__EXERCISE__
Would you reproduce exactly the lines below from the one holding "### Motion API" through the one holding "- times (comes", inclusive, and no others?

__INPUT DATA__

================================

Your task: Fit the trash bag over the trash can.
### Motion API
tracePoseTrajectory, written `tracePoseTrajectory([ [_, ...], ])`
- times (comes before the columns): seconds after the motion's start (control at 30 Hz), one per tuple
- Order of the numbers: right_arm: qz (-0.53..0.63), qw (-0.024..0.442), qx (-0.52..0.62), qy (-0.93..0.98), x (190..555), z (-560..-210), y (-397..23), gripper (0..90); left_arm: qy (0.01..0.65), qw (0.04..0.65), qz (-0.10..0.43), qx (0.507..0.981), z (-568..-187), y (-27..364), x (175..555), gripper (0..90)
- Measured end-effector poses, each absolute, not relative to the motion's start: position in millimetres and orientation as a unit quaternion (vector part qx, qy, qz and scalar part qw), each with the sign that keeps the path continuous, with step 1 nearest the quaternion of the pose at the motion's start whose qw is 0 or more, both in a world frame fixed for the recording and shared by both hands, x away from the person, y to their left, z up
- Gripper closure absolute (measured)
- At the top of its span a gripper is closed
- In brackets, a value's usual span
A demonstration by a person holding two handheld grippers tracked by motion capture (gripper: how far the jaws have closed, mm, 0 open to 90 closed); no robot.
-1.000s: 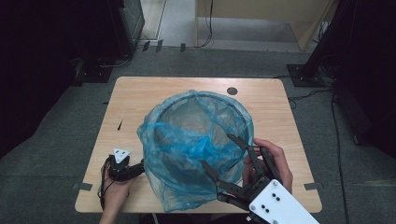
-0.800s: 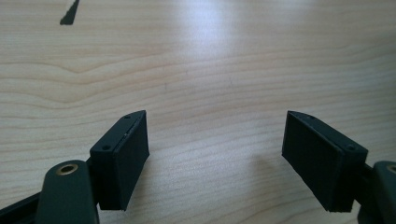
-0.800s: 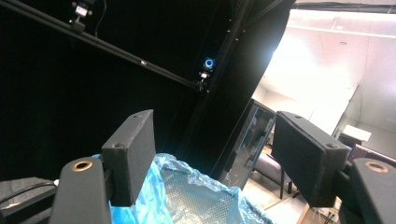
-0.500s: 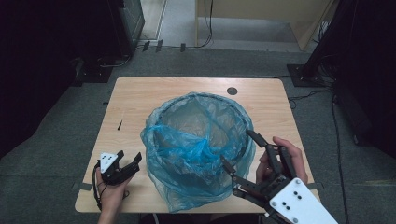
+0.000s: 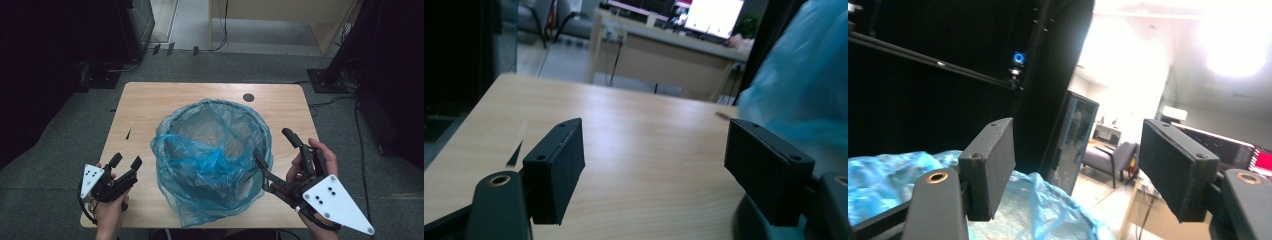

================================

__YOUR RESPONSE__
### Motion API
tracePoseTrajectory, written `tracePoseTrajectory([ [_, ...], ])`
- times (comes before the columns): seconds after the motion's start (control at 30 Hz), one per tuple

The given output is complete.